Yeti, makhluk misterius 'hominid' yang dikatakan menghuni pegunungan tertinggi Asia, dengan penampakan bertubuh besar dalam mitologi Nepal dan Tibet. Kini, sebuah studi DNA baru yang diklaim sebagai sampel Yeti memberi wawasan tentang asal-usul legenda ini.
Sebuah bingkai diam dari film Patterson-Gimlin, sebuah film terkenal tentang subjek tak dikenal yang difilmkan pada tanggal 20 Oktober 1967 oleh Roger Patterson dan Robert Gimlin di Bluff Creek, sebuah anak sungai di Sungai Klamath sekitar 25 mil di barat laut Orleans, California.
"Temuan kami sangat mengesankan bahwa dasar-dasar biologis legenda Yeti dapat ditemukan di beruang lokal, dan penelitian kami menunjukkan bahwa genetika harus dapat mengungkap misteri serupa lainnya," kata Dr. Charlotte Lindqvist, seorang peneliti di University at Buffalo College of Arts and Sciences dan Nanyang Technological University.
Dr. Lindqvist dan rekan penulis menganalisis sembilan spesimen 'Yeti', termasuk tulang, gigi, kulit, rambut dan sampel tinja yang dikumpulkan di Himalaya dan Dataran Tinggi Tibet.
Dari mereka, satu ternyata dari seekor anjing. Delapan lainnya berasal dari beruang Asia - satu dari beruang hitam Asia (Ursus thibetanus), satu dari beruang coklat Himalaya (Ursus arctos isabellinus), dan enam lainnya dari beruang coklat Tibet (Ursus arctos pruinosus).
"Kami menyelidiki sampel seperti potongan kulit dari tangan atau kaki 'Yeti' - bagian dari relik monastik - dan fragmen tulang femur dari 'Yeti' yang membusuk ditemukan di sebuah gua di Dataran Tinggi Tibet," kata periset.
"Sampel kulitnya berasal dari beruang hitam Asia, dan tulangnya berasal dari beruang cokelat Tibet."
"Sampel yang kami periksa disediakan oleh perusahaan produksi Inggris Icon Films."
Tim ini bukan yang pertama meneliti DNA 'Yeti', namun proyek-proyek masa lalu menjalankan analisis genetika yang lebih sederhana, yang membuat pertanyaan penting tidak terselesaikan.
"Studi ini merupakan analisis yang paling ketat sampai saat ini dari sampel yang diduga berasal dari makhluk mirip anomali atau mirip 'hominid'," kata para ilmuwan.
Selain menelusuri asal-usul legenda Yeti, penelitian ini mengungkap informasi tentang sejarah evolusioner beruang Asia.
"Beruang di wilayah ini rentan atau terancam punah dari perspektif konservasi, namun tidak banyak yang diketahui tentang sejarah masa lalu mereka," kata Dr. Lindqvist.
"Beruang coklat Himalaya, misalnya, sangat terancam punah.

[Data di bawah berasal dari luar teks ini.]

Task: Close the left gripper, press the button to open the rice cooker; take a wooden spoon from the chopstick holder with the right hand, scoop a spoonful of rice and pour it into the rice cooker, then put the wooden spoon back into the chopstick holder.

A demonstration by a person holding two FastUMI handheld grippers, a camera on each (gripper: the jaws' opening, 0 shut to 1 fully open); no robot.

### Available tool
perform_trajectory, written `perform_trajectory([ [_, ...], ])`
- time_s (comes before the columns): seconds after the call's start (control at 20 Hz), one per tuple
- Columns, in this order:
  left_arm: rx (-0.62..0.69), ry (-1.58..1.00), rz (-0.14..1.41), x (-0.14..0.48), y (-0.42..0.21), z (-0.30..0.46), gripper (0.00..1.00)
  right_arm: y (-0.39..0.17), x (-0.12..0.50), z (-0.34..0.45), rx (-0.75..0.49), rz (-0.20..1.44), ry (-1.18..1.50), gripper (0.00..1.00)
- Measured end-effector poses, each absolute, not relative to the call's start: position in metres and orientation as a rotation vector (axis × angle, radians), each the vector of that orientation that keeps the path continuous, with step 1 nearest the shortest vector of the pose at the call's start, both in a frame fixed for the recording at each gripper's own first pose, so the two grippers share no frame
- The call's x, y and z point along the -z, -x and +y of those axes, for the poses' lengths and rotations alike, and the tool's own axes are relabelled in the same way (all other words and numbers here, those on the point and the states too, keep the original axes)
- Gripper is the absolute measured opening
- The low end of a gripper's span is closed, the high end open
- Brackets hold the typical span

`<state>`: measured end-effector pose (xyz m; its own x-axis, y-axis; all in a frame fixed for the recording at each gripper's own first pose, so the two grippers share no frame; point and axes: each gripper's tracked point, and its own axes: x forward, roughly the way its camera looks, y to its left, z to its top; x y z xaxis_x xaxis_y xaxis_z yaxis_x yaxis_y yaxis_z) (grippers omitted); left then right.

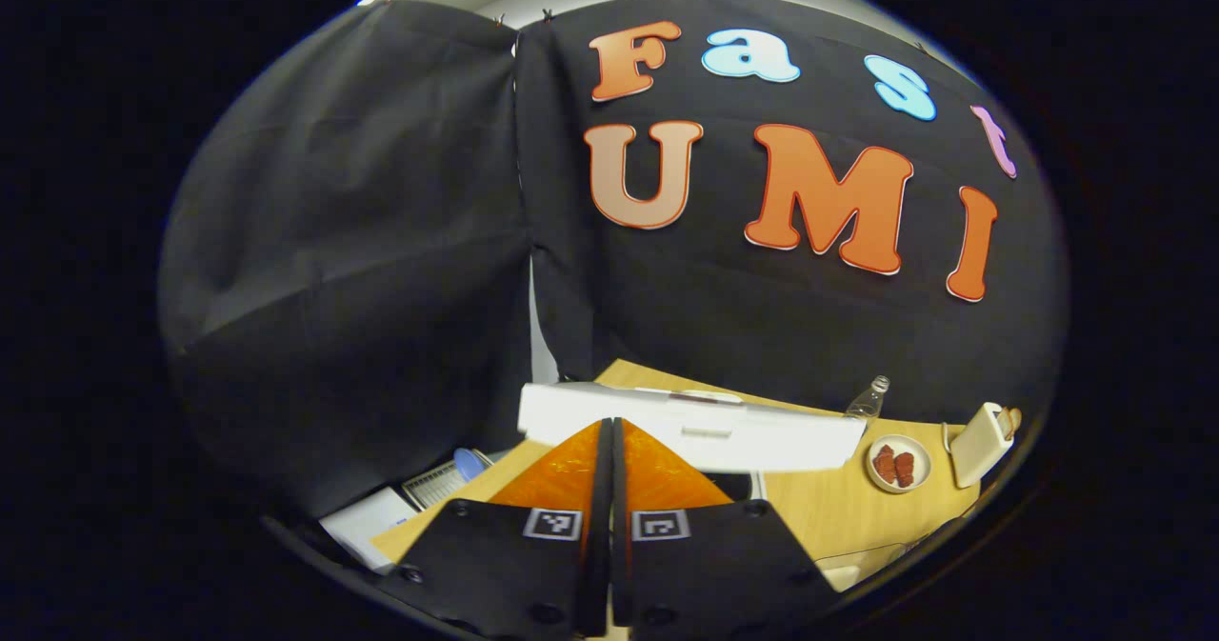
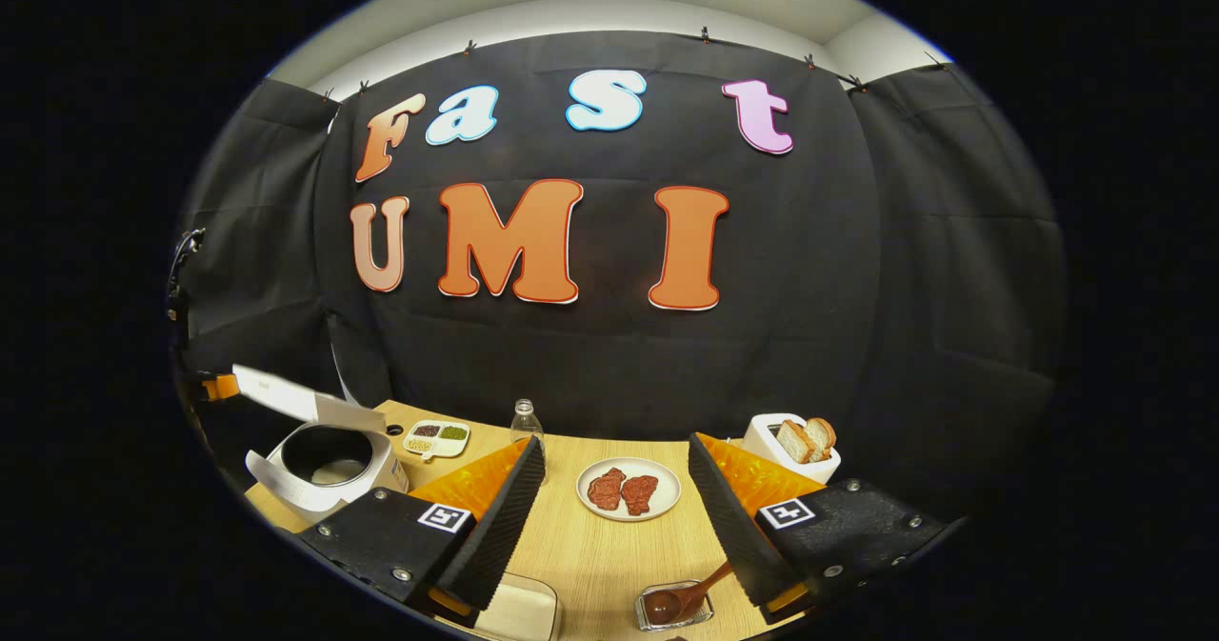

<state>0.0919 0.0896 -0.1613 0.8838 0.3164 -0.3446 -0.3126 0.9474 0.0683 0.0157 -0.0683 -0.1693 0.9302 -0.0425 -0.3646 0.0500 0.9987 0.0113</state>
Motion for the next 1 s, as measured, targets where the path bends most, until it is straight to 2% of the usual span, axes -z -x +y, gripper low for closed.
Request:
perform_trajectory([
  [0.15, -0.290, -0.034, 0.287, 0.145, -0.079, 0.066, 0.14, -0.008, 0.181, -0.081, 0.054, 0.393, -0.030, 0.94],
  [0.2, -0.293, -0.059, 0.265, 0.136, -0.074, 0.062, 0.30, -0.005, 0.185, -0.086, 0.063, 0.400, -0.031, 0.94],
  [0.25, -0.285, -0.077, 0.241, 0.128, -0.067, 0.056, 0.42, -0.003, 0.189, -0.093, 0.074, 0.407, -0.033, 0.94],
  [0.3, -0.266, -0.087, 0.221, 0.123, -0.064, 0.047, 0.51, 0.000, 0.194, -0.100, 0.086, 0.419, -0.034, 0.94],
  [0.35, -0.238, -0.089, 0.205, 0.116, -0.061, 0.034, 0.53, 0.003, 0.200, -0.107, 0.098, 0.431, -0.036, 0.94],
  [0.5, -0.227, -0.144, 0.170, 0.108, -0.045, 0.015, 0.81, 0.012, 0.215, -0.127, 0.132, 0.460, -0.062, 0.95],
  [0.6, -0.242, -0.204, 0.147, 0.108, -0.038, 0.007, 0.87, 0.019, 0.227, -0.143, 0.166, 0.482, -0.087, 0.94],
  [0.65, -0.234, -0.216, 0.144, 0.109, -0.033, -0.001, 0.85, 0.024, 0.234, -0.152, 0.185, 0.497, -0.097, 0.94],
  [0.7, -0.223, -0.219, 0.145, 0.112, -0.030, -0.010, 0.91, 0.027, 0.242, -0.161, 0.205, 0.515, -0.107, 0.95],
  [0.75, -0.211, -0.217, 0.148, 0.114, -0.026, -0.017, 0.88, 0.031, 0.251, -0.169, 0.216, 0.532, -0.119, 0.94],
  [1.0, -0.172, -0.222, 0.154, 0.116, -0.012, -0.049, 0.99, 0.046, 0.309, -0.192, 0.253, 0.682, -0.229, 0.94],
])
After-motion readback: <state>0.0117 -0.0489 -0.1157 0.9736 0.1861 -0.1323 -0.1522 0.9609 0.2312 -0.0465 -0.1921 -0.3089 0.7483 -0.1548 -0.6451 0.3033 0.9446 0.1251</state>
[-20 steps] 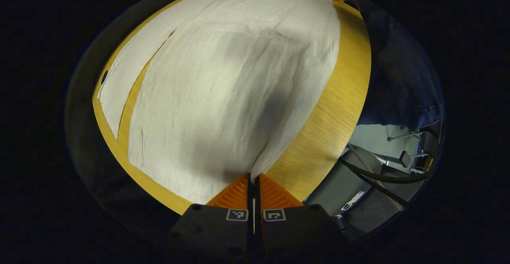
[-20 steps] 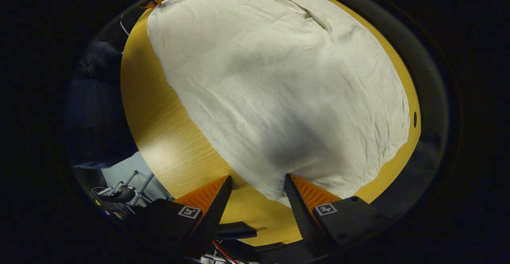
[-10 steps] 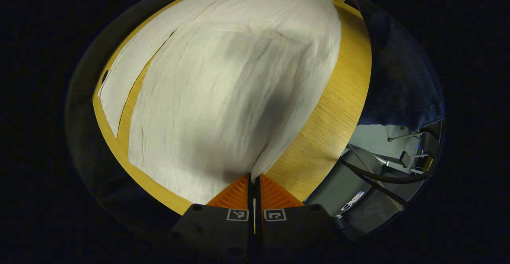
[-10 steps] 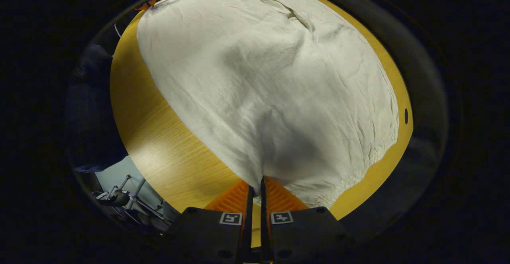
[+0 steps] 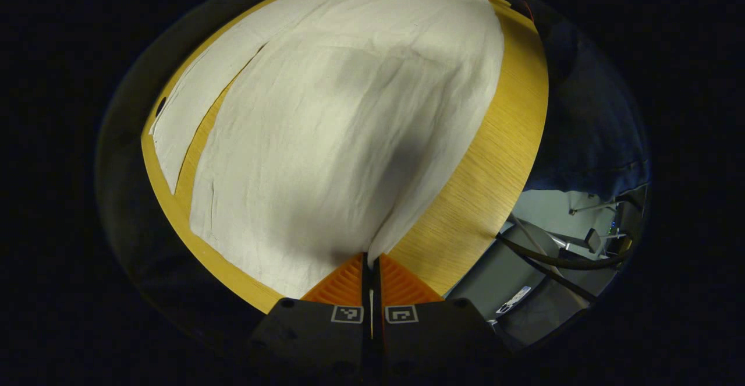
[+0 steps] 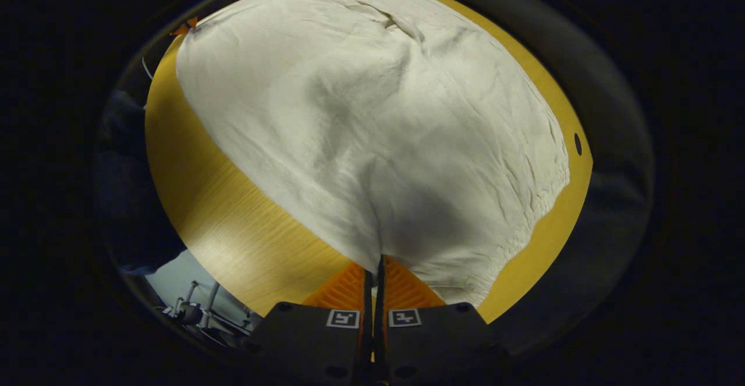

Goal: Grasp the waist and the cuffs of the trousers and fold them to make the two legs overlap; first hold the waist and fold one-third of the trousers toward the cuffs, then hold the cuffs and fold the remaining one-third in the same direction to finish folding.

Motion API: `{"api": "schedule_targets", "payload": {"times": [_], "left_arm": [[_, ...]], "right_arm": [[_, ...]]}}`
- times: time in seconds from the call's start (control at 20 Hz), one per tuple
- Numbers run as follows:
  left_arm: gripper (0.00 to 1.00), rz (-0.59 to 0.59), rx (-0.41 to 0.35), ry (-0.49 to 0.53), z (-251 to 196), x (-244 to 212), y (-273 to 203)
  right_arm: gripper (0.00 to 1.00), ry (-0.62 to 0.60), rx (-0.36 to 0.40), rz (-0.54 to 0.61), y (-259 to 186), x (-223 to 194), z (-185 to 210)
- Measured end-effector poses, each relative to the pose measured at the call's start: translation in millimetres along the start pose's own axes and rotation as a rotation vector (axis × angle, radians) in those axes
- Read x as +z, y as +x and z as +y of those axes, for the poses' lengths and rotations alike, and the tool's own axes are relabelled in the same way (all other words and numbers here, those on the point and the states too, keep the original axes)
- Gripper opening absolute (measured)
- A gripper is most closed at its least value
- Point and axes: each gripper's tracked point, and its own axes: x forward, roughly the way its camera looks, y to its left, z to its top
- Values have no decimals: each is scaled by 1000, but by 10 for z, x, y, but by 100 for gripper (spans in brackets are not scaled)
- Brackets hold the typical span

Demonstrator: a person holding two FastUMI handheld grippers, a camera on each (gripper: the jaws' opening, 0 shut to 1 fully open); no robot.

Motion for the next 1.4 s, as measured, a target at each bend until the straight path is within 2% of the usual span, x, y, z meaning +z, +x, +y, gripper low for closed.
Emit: {"api": "schedule_targets", "payload": {"times": [0.15, 0.25, 0.5, 0.7, 0.8, 1.05, 1.1, 1.15, 1.2, 1.25, 1.4], "left_arm": [[0, -38, 38, -75, 15, 2, 11], [0, -104, 83, -190, 54, 54, 4], [0, -336, 280, -457, 441, 385, -141], [0, -551, 437, -730, 947, 813, -472], [0, -634, 498, -822, 1210, 1045, -665], [0, -817, 603, -948, 1978, 1686, -1202], [0, -838, 605, -976, 2144, 1812, -1284], [0, -869, 608, -1001, 1891, 1523, -1442], [0, -897, 609, -1028, 2298, 1936, -1267], [0, -921, 611, -1043, 2279, 2006, -1522], [0, -956, 660, -1063, 2693, 2146, -1661]], "right_arm": [[4, 165, -49, -38, -59, 40, -21], [4, 273, -88, -87, -85, 81, -41], [4, 488, -193, -233, -287, 340, -127], [4, 674, -232, -354, -532, 650, -242], [4, 750, -265, -435, -682, 856, -399], [2, 864, -327, -588, -998, 1312, -820], [2, 879, -328, -607, -1032, 1397, -907], [2, 890, -334, -624, -1051, 1469, -1008], [2, 899, -341, -638, -1071, 1527, -1110], [2, 908, -352, -651, -1069, 1600, -1212], [2, 924, -375, -696, -1081, 1830, -1541]]}}
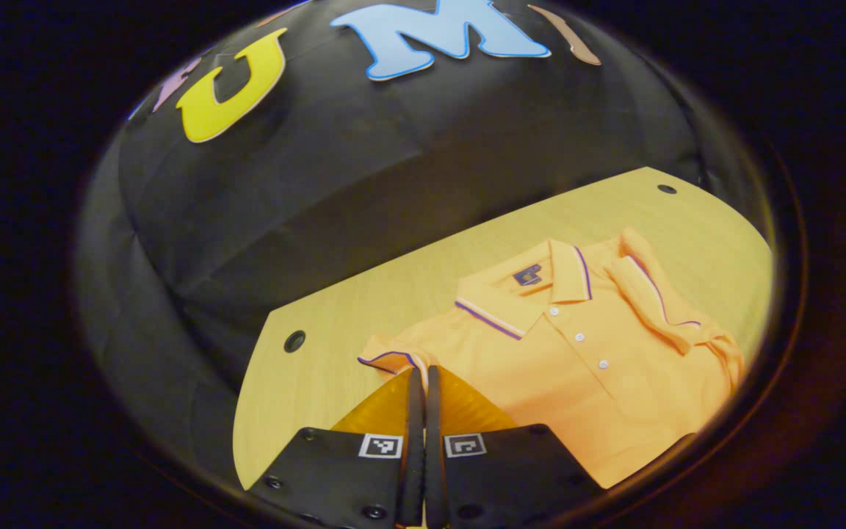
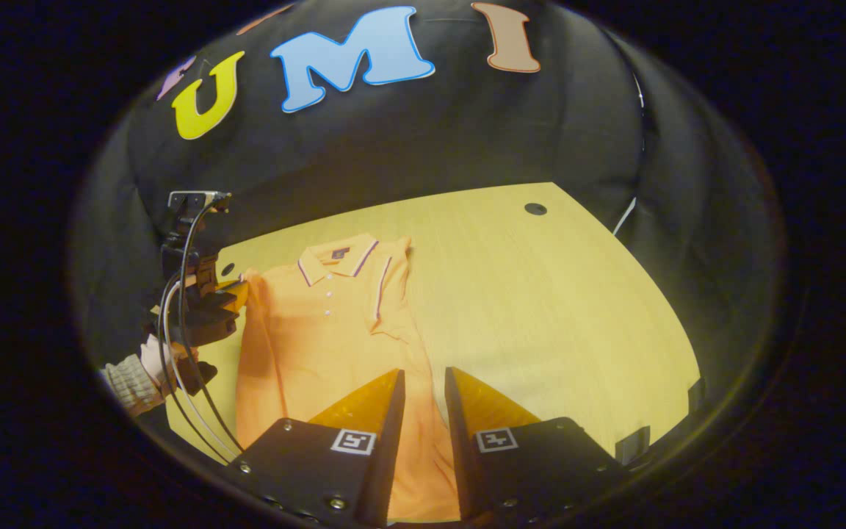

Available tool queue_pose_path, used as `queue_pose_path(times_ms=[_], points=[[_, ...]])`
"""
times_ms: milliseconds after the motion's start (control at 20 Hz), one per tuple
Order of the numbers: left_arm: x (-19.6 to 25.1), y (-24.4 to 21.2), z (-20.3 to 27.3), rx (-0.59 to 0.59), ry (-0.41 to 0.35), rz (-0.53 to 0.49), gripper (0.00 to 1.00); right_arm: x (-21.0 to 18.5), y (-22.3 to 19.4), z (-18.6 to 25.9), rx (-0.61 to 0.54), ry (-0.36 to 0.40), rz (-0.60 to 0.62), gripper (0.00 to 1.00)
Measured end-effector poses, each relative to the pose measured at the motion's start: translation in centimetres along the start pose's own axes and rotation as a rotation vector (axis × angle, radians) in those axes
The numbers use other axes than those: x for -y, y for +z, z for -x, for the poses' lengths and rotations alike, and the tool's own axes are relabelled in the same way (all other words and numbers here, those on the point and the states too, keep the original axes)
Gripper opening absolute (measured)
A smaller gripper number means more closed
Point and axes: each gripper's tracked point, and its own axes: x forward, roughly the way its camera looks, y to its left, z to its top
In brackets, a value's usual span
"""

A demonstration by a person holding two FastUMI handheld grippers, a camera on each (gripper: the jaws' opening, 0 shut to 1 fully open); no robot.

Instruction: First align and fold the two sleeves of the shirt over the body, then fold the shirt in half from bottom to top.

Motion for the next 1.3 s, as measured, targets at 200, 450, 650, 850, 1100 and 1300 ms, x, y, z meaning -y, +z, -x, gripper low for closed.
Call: queue_pose_path(times_ms=[200,450,650,850,1100,1300], points=[[5.6,1.9,0.8,0.018,-0.098,-0.054,0.07,0.8,-0.4,0.2,0.004,-0.016,-0.024,0.35],[10.7,0.0,0.5,-0.02,-0.181,-0.161,0.07,1.4,-0.9,0.4,0.008,-0.035,-0.051,0.35],[14.0,-2.4,0.6,-0.083,-0.288,-0.16,0.19,1.8,-1.5,0.6,0.003,-0.045,-0.065,0.35],[14.1,-2.2,1.6,-0.069,-0.319,-0.112,0.69,1.8,-1.8,0.3,-0.006,-0.045,-0.07,0.35],[12.4,-2.4,3.9,-0.06,-0.312,-0.023,0.81,1.3,-2.3,-0.1,-0.017,-0.026,-0.054,0.35],[10.1,-3.5,6.8,-0.065,-0.292,0.073,0.81,0.8,-2.8,-0.4,-0.036,-0.005,-0.023,0.35]])
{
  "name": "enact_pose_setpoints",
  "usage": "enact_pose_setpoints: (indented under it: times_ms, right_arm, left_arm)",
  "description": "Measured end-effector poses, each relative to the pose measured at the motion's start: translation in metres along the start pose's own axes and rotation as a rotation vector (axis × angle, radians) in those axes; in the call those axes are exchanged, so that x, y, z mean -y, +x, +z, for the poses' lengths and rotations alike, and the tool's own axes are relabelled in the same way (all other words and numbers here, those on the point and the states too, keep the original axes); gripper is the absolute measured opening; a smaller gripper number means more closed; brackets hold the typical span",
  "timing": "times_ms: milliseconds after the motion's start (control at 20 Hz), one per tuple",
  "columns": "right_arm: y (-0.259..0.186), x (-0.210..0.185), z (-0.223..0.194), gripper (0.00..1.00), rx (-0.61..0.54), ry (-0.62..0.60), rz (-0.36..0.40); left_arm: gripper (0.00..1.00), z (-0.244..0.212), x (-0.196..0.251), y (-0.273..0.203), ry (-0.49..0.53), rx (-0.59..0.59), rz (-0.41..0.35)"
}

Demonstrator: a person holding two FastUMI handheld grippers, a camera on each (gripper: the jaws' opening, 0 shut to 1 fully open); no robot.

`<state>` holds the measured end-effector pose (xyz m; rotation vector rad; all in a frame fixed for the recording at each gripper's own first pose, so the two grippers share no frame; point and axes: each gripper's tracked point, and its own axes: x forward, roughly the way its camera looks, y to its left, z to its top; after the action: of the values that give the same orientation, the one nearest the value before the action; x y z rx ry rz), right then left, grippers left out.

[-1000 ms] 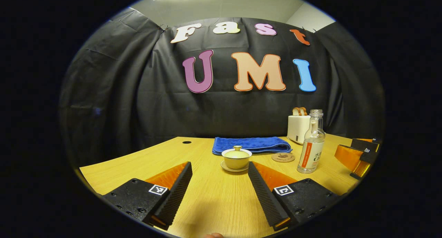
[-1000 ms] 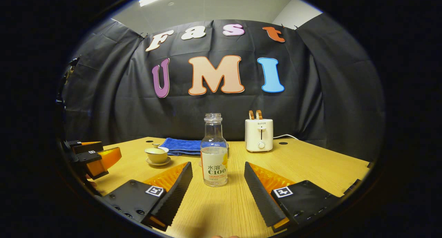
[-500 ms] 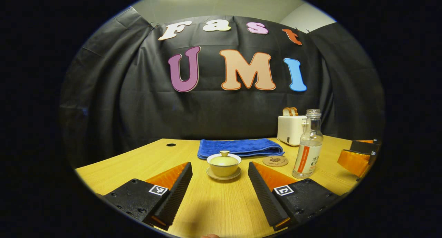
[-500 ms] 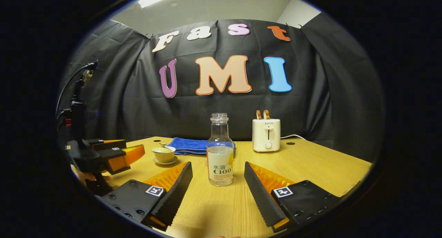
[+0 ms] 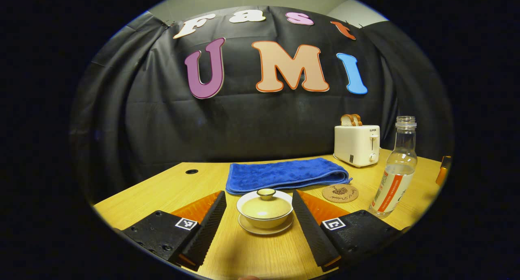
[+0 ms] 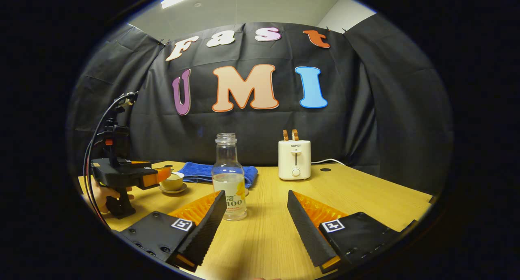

Mengklarifikasi struktur populasi dan keragaman genetik dapat membantu dalam memperkirakan ukuran populasi dan strategi pengelolaan kerajinan. "
Para peneliti mengurutkan mitokondria dari 23 DNA (termasuk Yetis yang diklaim), dan membandingkan data genetik ini dengan yang lainnya di seluruh dunia.
Analisis ini menunjukkan bahwa sementara beruang coklat Tibet memiliki keturunan yang mirip dengan kerabat Amerika Utara dan Eurasia mereka, beruang cokelat Himalaya termasuk dalam garis keturunan evolusioner yang berbeda yang menyimpang dari semua beruang coklat lainnya.
Perpecahan terjadi sekitar 650.000 tahun yang lalu, selama periode glasiasi, menurut penelitian tersebut.
Waktunya menunjukkan bahwa gletser yang meluas dan geografi pegunungan di wilayah ini mungkin menyebabkan Himalayan beruang terjadi perpisahan dengan spesies lain, yang menyebabkan masa isolasi lama dan jalur evolusioner yang independen.